By now, it is unlikely that anyone hasn’t heard of “social distancing.” Since the emergence of the novel coronavirus earlier this year, a full-court press of public initiatives have been enacted to curb its spread — with the need to physically distance ourselves from one another as the chief aim.
Though not without great economic and other costs, these policies have largely been met with civic solidarity.
Meanwhile, in an effort to reduce the spread of coronavirus in criminal justice systems, many jurisdictions, including Travis County, have been releasing hundreds of felony jail inmates on their own recognizance (mainly pretrial detainees who haven’t been convicted of a crime but who often remain in jail prior to trial). In a bid to secure public safety, Gov. Greg Abbott issued an executive order last month halting personal recognizance bonds for those charged with, or previously convicted of, violent crimes (although lawsuits challenging his order are working their way through the courts).
To be sure, imposing social distancing in correctional facilities that, as a matter of course, keep hundreds of people in close proximity is a challenge.
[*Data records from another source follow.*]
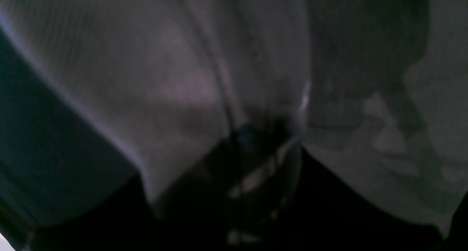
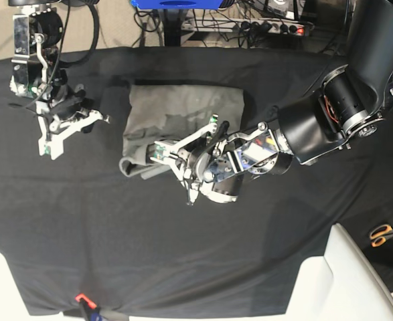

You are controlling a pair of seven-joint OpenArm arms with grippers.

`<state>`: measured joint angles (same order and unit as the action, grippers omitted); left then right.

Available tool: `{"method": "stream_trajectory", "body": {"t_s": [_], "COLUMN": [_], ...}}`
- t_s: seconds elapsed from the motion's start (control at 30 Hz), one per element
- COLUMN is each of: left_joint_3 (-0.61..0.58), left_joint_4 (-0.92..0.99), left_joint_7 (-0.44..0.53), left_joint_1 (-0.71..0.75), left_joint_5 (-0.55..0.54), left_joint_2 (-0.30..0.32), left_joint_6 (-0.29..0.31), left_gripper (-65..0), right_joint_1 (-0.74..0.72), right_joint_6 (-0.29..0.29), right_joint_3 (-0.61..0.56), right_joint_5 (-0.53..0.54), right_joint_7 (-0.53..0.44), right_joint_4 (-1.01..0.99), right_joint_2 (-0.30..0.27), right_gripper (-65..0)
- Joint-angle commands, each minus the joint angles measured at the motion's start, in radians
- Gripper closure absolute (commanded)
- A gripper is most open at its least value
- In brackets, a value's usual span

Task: Fold the T-shirt properly
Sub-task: 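Drag the shirt with the left gripper to square it on the table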

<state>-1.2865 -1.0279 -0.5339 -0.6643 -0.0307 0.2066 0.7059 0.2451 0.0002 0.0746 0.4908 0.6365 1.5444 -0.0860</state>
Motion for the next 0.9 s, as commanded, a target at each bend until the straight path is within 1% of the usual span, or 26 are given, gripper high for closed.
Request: {"method": "stream_trajectory", "body": {"t_s": [0.0,0.23,0.3,0.33,0.37,0.43,0.5,0.57,0.63,0.73,0.8,0.87], "left_joint_3": [0.009,0.009,0.009,0.009,0.009,0.009,0.012,0.012,0.012,0.017,0.063,0.163], "left_joint_4": [-0.010,-0.009,-0.007,-0.007,-0.007,0.002,0.025,0.047,0.053,0.059,0.059,0.048], "left_joint_7": [0.005,0.004,0.004,0.004,0.004,0.004,0.004,0.007,0.008,0.010,0.005,0.002], "left_joint_1": [-0.028,-0.031,-0.033,-0.035,-0.044,-0.053,-0.065,-0.085,-0.102,-0.157,-0.191,-0.217], "left_joint_5": [0.004,0.005,0.005,0.005,0.005,0.005,0.005,0.004,0.004,-0.002,-0.004,-0.004], "left_joint_2": [-0.002,0.006,0.007,0.007,0.007,0.004,0.000,-0.002,-0.002,-0.006,-0.022,-0.032], "left_joint_6": [-0.008,-0.008,-0.008,-0.008,-0.008,-0.008,-0.008,-0.008,-0.008,-0.008,-0.008,-0.008], "left_gripper": [0.0,0.0,-12.5,-20.7,-26.5,-40.3,-51.8,-60.2,-64.5,-65.0,-65.0,-65.0], "right_joint_1": [-0.007,-0.007,-0.008,-0.008,-0.008,-0.008,-0.007,-0.003,-0.002,0.000,0.000,0.000], "right_joint_6": [0.008,0.008,0.008,0.008,0.008,0.010,0.011,0.011,0.013,0.013,0.013,0.013], "right_joint_3": [0.003,0.001,0.000,-0.002,-0.003,-0.003,-0.005,-0.005,-0.005,-0.006,-0.006,-0.006], "right_joint_5": [0.007,0.007,0.007,0.007,0.007,0.007,0.007,0.007,0.007,0.007,0.007,0.007], "right_joint_7": [-0.014,-0.014,-0.014,-0.014,-0.014,-0.014,-0.014,-0.013,-0.013,-0.013,-0.013,-0.013], "right_joint_4": [0.017,0.017,0.017,0.017,0.017,0.017,0.017,0.017,0.017,0.017,0.017,0.017], "right_joint_2": [-0.010,-0.010,-0.010,-0.010,-0.010,-0.010,-0.010,-0.010,-0.008,-0.007,-0.007,-0.007], "right_gripper": [-0.2,-0.2,-0.2,-0.2,-0.2,-0.2,-0.2,-0.2,-0.2,-0.2,-0.2,-0.2]}}
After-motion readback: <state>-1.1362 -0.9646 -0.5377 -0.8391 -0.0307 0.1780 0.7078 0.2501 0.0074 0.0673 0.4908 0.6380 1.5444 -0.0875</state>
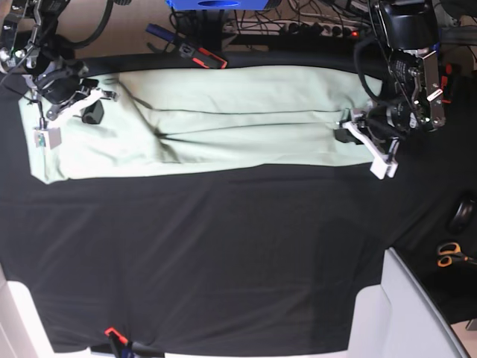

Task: Fold the T-shirt properly
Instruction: 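Fold the held end with the left gripper toward the right gripper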

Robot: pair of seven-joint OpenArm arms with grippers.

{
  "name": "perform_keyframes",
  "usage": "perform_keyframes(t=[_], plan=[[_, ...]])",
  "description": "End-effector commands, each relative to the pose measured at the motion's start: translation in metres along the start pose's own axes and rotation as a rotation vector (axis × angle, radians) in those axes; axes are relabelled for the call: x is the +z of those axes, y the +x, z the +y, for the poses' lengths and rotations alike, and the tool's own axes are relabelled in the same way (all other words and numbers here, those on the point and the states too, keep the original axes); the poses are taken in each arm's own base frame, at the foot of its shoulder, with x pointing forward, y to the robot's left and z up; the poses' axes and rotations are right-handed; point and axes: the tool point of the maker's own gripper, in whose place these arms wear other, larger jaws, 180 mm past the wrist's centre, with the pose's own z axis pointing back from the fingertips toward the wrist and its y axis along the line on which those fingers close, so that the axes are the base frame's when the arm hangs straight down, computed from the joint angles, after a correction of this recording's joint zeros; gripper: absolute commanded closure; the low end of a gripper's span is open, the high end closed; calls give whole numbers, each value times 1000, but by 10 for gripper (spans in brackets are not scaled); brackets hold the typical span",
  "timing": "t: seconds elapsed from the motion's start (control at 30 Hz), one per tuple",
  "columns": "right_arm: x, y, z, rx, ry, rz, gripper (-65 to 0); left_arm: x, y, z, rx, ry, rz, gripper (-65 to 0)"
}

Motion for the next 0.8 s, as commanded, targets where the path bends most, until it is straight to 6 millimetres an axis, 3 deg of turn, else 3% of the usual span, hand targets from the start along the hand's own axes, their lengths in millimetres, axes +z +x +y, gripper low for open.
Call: perform_keyframes(t=[0.0, 0.3, 0.63, 0.77], plan=[[3, 10, 2, 9, 9, -38, 0, 10, -3, 27, -24, 101, 35, 0], [3, 10, 2, 9, 9, -36, 0, 44, 10, 47, -244, 329, 50, 0], [3, 9, 3, 8, 11, -32, 0, 70, 12, 6, -328, 564, 112, 0], [3, 9, 3, 8, 11, -31, 0, 66, 11, -22, -416, 583, 123, 0]])
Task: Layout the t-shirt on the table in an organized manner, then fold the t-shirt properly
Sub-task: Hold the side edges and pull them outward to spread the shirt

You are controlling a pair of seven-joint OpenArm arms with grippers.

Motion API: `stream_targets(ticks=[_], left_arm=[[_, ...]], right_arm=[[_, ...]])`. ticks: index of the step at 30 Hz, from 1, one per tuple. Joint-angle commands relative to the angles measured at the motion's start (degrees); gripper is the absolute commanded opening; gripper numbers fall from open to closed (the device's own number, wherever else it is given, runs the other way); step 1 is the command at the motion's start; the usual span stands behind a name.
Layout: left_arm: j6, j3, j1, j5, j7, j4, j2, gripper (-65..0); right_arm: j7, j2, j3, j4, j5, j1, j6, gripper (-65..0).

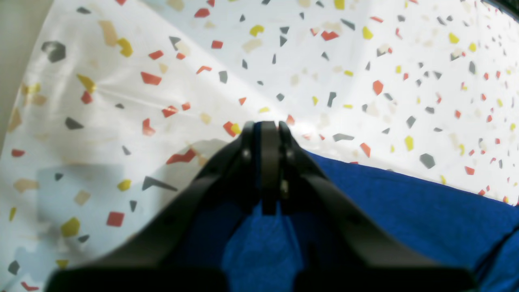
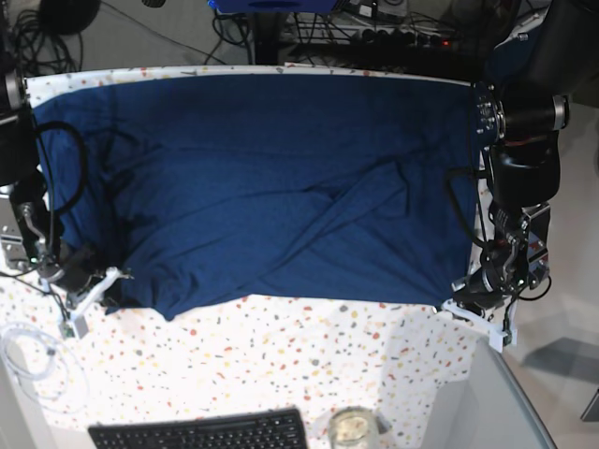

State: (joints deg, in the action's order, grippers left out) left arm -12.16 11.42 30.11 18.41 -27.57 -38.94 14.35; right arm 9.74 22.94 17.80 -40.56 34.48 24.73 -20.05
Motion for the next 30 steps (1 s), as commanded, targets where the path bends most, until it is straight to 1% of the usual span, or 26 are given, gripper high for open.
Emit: stream_targets(ticks=[1,9,13,14,21,22,23,24,26,27,28,29,30], left_arm=[[-0.36,0.05,2.2,0.44,1.24,-1.02,0.55,-65.0],[-0.45,0.05,1.85,0.44,1.15,-1.02,0.46,-65.0],[-0.45,-0.04,1.5,0.44,1.15,-0.93,0.29,-65.0],[-0.45,-0.04,1.14,0.44,1.15,-0.93,0.11,-65.0],[-0.45,-0.04,0.44,0.44,1.15,-1.02,0.02,-65.0],[-0.45,-0.04,0.44,0.44,1.15,-1.02,0.02,-65.0],[-0.45,-0.04,0.44,0.44,1.15,-1.02,0.02,-65.0],[-0.45,-0.04,0.44,0.44,1.15,-1.02,0.02,-65.0],[-0.45,-0.04,0.44,0.44,1.15,-1.02,0.02,-65.0],[-0.45,-0.04,0.44,0.44,1.15,-1.02,0.02,-65.0],[-0.45,-0.04,0.44,0.44,1.15,-1.02,0.02,-65.0],[-0.45,-0.04,0.44,0.44,1.15,-1.02,0.02,-65.0],[-0.45,-0.04,0.44,0.44,1.15,-1.02,0.02,-65.0]], right_arm=[[-1.52,1.54,-0.26,-0.89,0.55,1.77,-0.21,-65.0],[-1.61,1.81,-0.26,-0.28,0.55,1.77,-0.21,-65.0],[-1.52,1.28,-0.26,3.85,0.55,1.77,-0.12,-65.0],[-1.52,0.67,-0.26,4.56,0.55,1.77,-0.12,-65.0],[-1.25,-0.48,-0.35,7.11,0.55,1.77,-0.12,-64.4],[-1.17,-0.48,-0.35,7.11,0.82,1.77,-0.03,-62.1],[-1.08,-0.48,-0.35,7.02,0.91,1.77,0.23,-57.8],[-0.99,-0.48,-0.35,6.75,0.91,1.77,1.64,-51.6],[-0.46,-0.39,-0.62,5.17,1.08,1.6,6.38,-35.6],[-0.37,-0.21,-1.67,3.68,1.08,1.25,7.97,-28.7],[-0.37,-0.21,-3.08,2.18,1.08,0.37,8.23,-23.9],[-0.37,-0.13,-4.84,0.42,1.08,-0.42,8.23,-21.0],[-0.37,-0.04,-7.03,-1.51,0.99,-0.95,8.23,-21.0]])
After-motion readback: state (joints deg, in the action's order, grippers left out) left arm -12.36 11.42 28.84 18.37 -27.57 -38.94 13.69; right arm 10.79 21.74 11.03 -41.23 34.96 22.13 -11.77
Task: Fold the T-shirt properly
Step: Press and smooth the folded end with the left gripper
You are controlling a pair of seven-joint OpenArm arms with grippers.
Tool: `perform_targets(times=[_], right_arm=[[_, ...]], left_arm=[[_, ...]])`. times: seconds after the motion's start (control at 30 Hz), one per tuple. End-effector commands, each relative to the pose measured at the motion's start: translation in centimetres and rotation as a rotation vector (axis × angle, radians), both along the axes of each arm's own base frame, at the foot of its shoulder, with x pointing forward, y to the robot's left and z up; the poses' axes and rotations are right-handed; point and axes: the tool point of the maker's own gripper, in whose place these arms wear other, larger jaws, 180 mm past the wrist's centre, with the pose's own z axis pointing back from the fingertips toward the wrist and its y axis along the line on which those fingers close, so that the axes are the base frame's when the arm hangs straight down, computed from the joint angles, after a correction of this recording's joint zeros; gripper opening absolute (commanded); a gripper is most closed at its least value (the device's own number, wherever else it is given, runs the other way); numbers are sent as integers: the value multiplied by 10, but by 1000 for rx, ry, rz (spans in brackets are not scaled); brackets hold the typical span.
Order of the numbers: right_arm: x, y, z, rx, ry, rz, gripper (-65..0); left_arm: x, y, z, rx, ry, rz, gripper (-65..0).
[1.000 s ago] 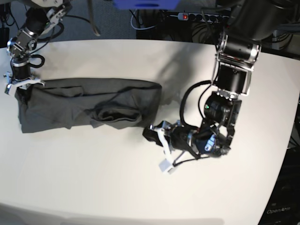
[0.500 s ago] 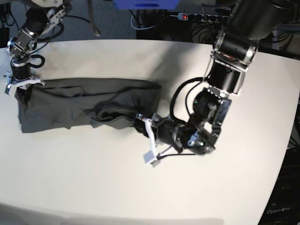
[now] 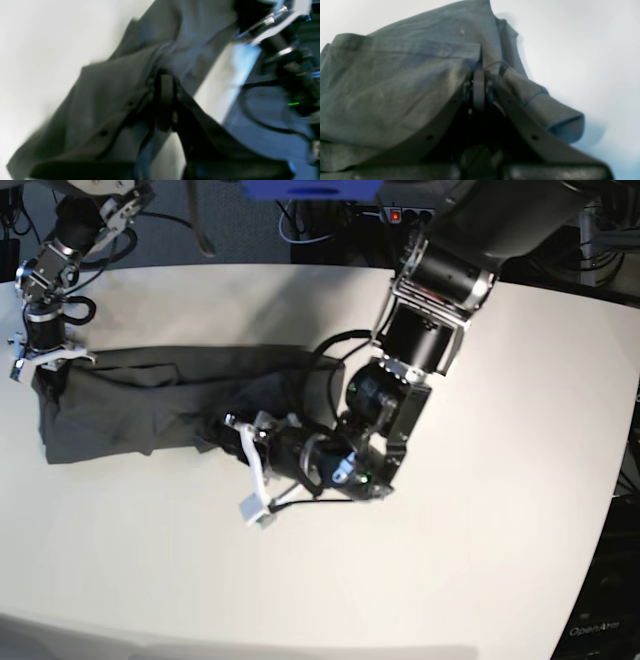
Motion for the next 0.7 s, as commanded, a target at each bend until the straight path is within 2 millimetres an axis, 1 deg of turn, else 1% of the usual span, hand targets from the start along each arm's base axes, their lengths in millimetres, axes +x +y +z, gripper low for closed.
perform_targets(times=[0.0,0.1,0.13,0.17,0.27,0.33,0.4,0.43,0.53,0.6,0.67], right_arm=[[-34,24,-53,30,281,76,-649],[-34,24,-53,30,281,76,-649],[-34,24,-54,31,282,76,-649],[-34,24,-54,31,282,76,-649],[-34,24,-54,31,282,76,-649],[-34,25,-54,33,282,77,-649],[-33,33,-56,45,280,81,-649],[-33,36,-57,48,279,83,-649],[-33,39,-59,54,279,84,-649],[-32,40,-59,55,278,85,-649],[-32,40,-59,55,278,85,-649]], left_arm=[[21,1,29,-75,-46,36,-630],[38,28,38,-115,-41,101,-630],[40,38,36,-99,-40,104,-630],[42,53,31,-63,-36,105,-630],[43,86,16,22,-19,110,-630],[44,94,13,47,-22,111,-630],[39,93,11,77,-42,77,-630],[36,90,11,88,-56,52,-630],[23,74,15,112,-97,-29,-630],[14,66,11,132,-102,-74,-630],[9,63,9,142,-101,-93,-630]])
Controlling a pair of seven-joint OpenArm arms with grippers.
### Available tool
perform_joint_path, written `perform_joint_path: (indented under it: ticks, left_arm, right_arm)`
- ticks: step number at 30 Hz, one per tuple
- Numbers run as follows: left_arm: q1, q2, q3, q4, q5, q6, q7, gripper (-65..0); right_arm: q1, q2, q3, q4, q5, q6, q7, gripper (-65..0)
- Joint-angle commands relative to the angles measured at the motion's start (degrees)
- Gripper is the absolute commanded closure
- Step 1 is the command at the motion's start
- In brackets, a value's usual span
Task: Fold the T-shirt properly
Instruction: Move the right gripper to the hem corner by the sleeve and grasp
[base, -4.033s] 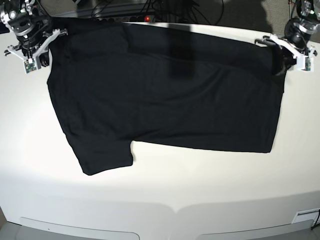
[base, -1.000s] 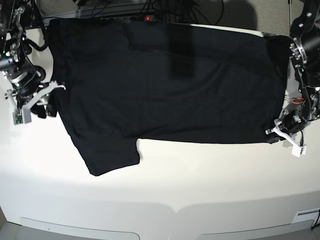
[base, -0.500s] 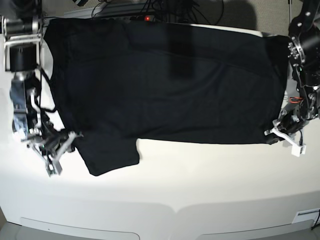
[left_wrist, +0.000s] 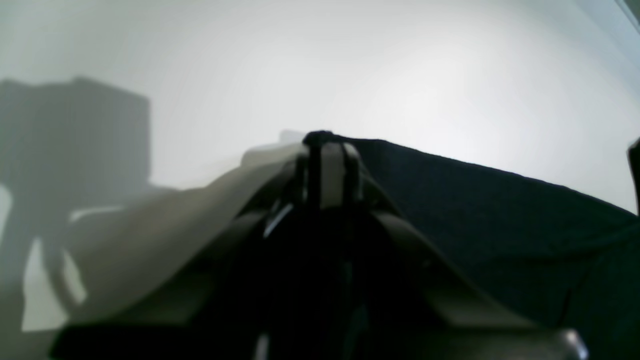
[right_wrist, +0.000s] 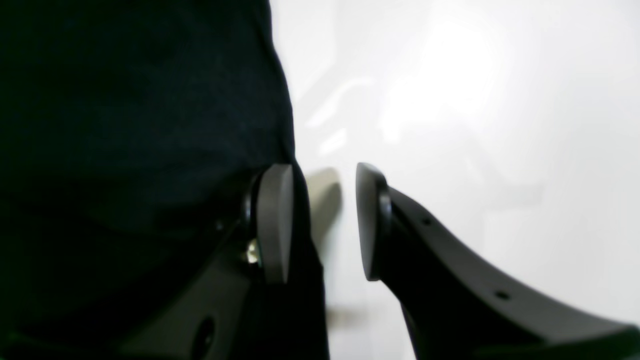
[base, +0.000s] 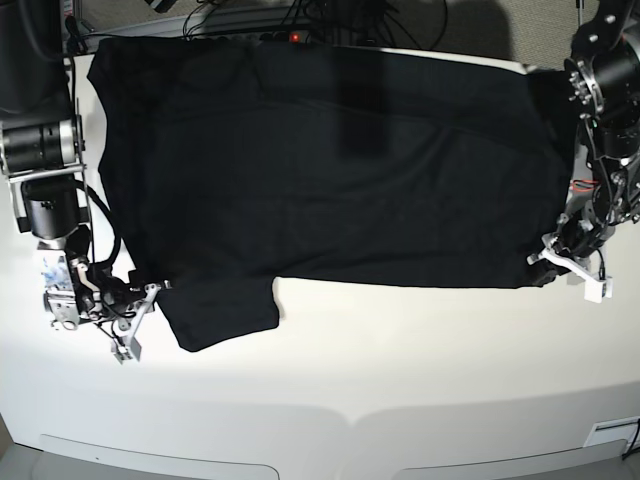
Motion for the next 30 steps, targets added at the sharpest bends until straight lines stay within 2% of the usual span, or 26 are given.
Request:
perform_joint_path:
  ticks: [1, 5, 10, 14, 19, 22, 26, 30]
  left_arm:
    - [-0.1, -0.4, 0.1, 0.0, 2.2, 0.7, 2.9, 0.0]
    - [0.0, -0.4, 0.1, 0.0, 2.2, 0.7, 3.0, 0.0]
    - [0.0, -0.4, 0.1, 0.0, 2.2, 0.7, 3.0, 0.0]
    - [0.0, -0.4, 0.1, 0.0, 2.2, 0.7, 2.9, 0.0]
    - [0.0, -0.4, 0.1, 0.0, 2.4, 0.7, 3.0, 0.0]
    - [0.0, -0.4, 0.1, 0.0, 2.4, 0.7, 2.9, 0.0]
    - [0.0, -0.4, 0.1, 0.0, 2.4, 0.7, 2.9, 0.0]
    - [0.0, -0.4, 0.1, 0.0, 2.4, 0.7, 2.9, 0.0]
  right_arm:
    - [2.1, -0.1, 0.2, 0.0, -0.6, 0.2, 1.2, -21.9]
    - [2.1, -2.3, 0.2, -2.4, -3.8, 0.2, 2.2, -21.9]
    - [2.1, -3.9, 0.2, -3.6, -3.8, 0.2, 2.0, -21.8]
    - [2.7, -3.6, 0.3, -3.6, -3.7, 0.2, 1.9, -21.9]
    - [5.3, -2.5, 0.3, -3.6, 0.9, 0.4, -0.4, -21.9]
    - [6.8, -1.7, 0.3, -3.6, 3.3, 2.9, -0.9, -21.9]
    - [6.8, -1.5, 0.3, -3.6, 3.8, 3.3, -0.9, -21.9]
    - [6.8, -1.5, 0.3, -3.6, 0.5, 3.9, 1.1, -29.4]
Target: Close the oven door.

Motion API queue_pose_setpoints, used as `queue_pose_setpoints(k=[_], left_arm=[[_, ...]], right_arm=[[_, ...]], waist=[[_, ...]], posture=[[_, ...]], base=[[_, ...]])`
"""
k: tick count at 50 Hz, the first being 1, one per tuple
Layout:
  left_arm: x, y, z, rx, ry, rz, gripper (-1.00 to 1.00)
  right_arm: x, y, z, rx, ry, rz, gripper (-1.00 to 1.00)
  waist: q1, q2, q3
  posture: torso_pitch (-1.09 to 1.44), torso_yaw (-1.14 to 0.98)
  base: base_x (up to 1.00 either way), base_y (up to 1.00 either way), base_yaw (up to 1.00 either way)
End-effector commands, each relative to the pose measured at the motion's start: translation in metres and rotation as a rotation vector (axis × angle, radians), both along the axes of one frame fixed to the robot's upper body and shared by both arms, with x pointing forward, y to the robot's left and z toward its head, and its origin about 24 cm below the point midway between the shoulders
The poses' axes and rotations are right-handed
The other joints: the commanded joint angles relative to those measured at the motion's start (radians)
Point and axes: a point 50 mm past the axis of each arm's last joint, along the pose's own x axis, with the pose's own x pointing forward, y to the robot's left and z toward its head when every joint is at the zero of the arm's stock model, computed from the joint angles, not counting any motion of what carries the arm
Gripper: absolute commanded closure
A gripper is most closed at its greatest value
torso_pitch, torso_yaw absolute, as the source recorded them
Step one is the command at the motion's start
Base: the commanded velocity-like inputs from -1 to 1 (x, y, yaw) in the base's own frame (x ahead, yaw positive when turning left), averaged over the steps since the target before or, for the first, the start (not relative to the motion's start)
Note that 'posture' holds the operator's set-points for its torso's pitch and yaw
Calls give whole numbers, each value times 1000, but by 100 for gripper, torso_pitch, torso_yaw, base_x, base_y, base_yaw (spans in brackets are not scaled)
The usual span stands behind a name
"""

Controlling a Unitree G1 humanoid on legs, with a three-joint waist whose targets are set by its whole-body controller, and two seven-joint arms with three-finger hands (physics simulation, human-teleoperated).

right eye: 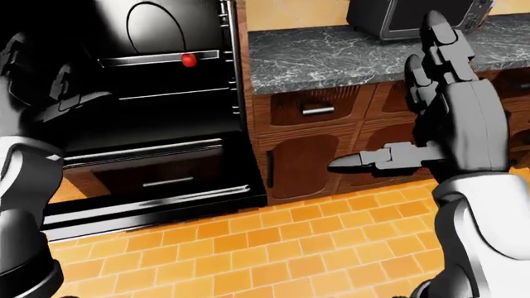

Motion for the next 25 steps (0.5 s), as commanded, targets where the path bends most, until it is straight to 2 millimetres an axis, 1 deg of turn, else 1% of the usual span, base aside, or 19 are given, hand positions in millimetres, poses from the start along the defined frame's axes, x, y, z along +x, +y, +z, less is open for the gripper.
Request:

It does make sense to release certain eligible detainees when safe to do so. But hard experience has already shown why progressive blanket-release policies cannot rest upon good intentions alone.
In Utah, one inmate who was released amid coronavirus fears was rearrested for allegedly breaking into a home and threatening the owner at knifepoint. He had multiple prior felony convictions, including burglary and assault. Similarly, another inmate released in Kentucky was rearrested on murder charges. New York — a state already failing with regard to pretrial reform — released eight sex offenders from lockup, three of whom were deemed at the highest risk for reoffense.
Make no mistake, public safety should always be the No. 1 priority of every criminal justice reform policy. In our current situation, there’s an obvious tension between government’s immediate duty to reduce the spread of a deadly pathogen and its traditional duty to provide for the community’s security. However, large releases of jail inmates without apparent due consideration of their risk profiles — especially those with a history of relatively serious felony charges — foolishly privileges the former at the expense of the latter. Beyond being reckless in the near term, this could poison the well against much-needed reforms to pretrial justice across Texas moving forward.
According to state jail data, pretrial populations now account for roughly three-quarters of Texas’ jail populations. In normal times, such large populations have borne enormous financial costs and weighed heavily upon due process rights. Most bail decisions statewide amount to little more than a shake of a Magic 8-Ball and fail to adequately account for risk. Texas jails have been and remain debtors’ prisons.
Those concerns are now compounded with a deadly contagion loose.
Fortunately, it isn’t necessary to reinvent the wheel or resort to haphazard policymaking. Appropriately balancing our health and safety requires cities and counties to base any release decisions on risk, preferably with validated risk-assessment tools.
These tools —which provide simple and objective risk calculations based on an individual’s criminal history — have been shown here in Texas to effectively distinguish between those who can be safely released and those who ought to remain detained. If there is to be any basis for safely reducing jail populations, this approach ought to be it.
Texas judges and magistrates are clamoring for such tools, and state lawmakers have already filed bills to provide them; we should redouble our efforts to pass them into law. We may have a shared interest in detaining people prior to trial only when we must, but that doesn’t obviate the need for prudence. Blanket inmate releases don’t fit that bill.